Machine Learning Pipelines

In this Repo, I am going to implement a message classifier by automating the machine-learning workflows with pipelines using the dataset of corporate messaging as a case study. you will learn about:

The advantages of using machine learning pipelines
Using Scikit-learn's Pipeline and Feature Union classes and creating Custom Transformer
Grid search over the entire workflow.

This corporate message data is from one of the free datasets provided on the Figure Eight Platform, each row of the dataset contains information about a social media post from different corporations and contains a column for the category of the post. In the category column, you can see that each post is classified as information (objective statements about the company or its activities), action (such as messages that ask for votes or ask users to click on links), dialogue (replies to users) or exclude (a miscellaneous column).

Before I can classify any message, I'll need to clean and tokenize the text data. Use what I learned from the last Repo on NLP to implement the function tokenize. Check out this jupyter notebook to tokenize the text data.

1. Machine Learning Workflow without pipelines

Now I 've cleaned and tokenized the text data, it's time to complete the rest of my Machine Learning workflow. In this jupyter notebook I first build out the normal way (without pipelines) to create a classifier then test my classifier. After buildin and testing my classifier I am going to refactor these steps (creating and testing classifier) into the two functions.

2. Machine Learning Workflow with pipelines

Below is a simple code from the last step, where I generate features from text data using CountVectoriser and TfidfTransformer and then fit it to a RandomForestClassifier.

      
    # Instantiate transformers and classifier (initialize step) 
    vect = CountVectorizer(tokenizer=tokenize)
    tfidf = TfidfTransformer()
    clf =  RandomForestClassifier()

    # Fit and/or transform each to the data (training step)
    X_train_count = vect.fit_transform(X_train)
    X_train_tfidf = tfidf.fit_transform(X_train_count)
    clf.fit(X_train_tfidf, y_train)
    
    # Transform test data (test step)
    X_test_count = vect.transform(X_test)
    X_test_tfidf = tfidf.transform(X_test_count)

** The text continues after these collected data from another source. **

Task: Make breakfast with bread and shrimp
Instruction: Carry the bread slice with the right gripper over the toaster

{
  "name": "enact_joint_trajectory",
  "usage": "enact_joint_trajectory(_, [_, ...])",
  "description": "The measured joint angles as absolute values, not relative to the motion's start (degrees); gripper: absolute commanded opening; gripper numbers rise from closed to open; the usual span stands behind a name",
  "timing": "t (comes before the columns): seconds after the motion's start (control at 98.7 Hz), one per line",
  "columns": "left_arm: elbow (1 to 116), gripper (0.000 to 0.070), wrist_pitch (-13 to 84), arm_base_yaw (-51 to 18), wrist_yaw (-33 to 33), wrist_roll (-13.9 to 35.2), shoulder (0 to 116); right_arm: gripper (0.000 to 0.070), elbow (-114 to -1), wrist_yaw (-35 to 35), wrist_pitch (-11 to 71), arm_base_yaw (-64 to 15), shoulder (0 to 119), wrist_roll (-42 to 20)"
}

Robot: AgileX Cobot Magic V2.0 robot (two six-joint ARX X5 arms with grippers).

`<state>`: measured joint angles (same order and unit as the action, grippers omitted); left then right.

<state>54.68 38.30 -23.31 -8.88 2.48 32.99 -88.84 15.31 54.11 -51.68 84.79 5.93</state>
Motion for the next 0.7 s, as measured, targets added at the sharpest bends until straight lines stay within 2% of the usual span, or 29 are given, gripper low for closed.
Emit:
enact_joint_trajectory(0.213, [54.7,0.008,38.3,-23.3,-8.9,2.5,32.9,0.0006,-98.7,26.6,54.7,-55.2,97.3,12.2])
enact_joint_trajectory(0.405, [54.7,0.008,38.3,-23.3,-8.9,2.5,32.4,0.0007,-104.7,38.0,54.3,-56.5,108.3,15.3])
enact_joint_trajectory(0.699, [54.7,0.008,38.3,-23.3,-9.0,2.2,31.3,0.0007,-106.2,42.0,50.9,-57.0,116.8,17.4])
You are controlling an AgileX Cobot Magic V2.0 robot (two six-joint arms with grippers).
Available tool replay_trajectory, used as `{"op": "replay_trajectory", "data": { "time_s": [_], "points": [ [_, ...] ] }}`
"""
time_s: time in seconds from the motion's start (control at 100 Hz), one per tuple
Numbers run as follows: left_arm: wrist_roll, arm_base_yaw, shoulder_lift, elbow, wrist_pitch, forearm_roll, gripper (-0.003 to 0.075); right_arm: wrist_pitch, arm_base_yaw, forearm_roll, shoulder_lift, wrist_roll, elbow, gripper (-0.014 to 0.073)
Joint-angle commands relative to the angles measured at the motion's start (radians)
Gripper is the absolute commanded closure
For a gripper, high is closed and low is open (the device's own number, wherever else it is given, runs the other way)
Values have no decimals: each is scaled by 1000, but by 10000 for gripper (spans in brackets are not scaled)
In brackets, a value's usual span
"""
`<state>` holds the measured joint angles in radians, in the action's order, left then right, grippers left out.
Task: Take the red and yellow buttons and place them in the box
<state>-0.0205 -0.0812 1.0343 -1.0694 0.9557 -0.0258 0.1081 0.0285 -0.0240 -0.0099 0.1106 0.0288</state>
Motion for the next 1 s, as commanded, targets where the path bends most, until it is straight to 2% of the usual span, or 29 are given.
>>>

Each of these three objects (CountVectoriser, TfidfTransformer and RandomForestClassifier) is called an estimator, which scikit-learn states, is any object that learns from data, whether it's a classification, regression or clustering algorithm, or a transformer that extracts or filter useful features from raw data. Because it learns from data, every estimator must have a fit method that takes a dataset. Each of these three estimators have a fit method. Additionally, CountVectoriser and TfidfTransformer, are a specific type of estimator called a transformer, meaning it has a transform method. The final estimator(RandomForestClassifier) is a predictor, which although it doesn't have a transform method,has a predictor method.

In machine learning tasks, it's pretty common to have a very specific sequence of transformers to fit to data before applying a final estimator. As seen above, we'd have to initialize all the tree estimators (see initialize step above) , fit and transform the training data for each of the transformers and then fit to the final estimator (see training step above). In the test step we have to call transform for each transformer again to the test data and finally call predict on the final estimator.

We could actually automate all of this fitting, transforming and predicting by chaining these estimators together into one single estimator object. That single estimator would be scikit-learns pipeline.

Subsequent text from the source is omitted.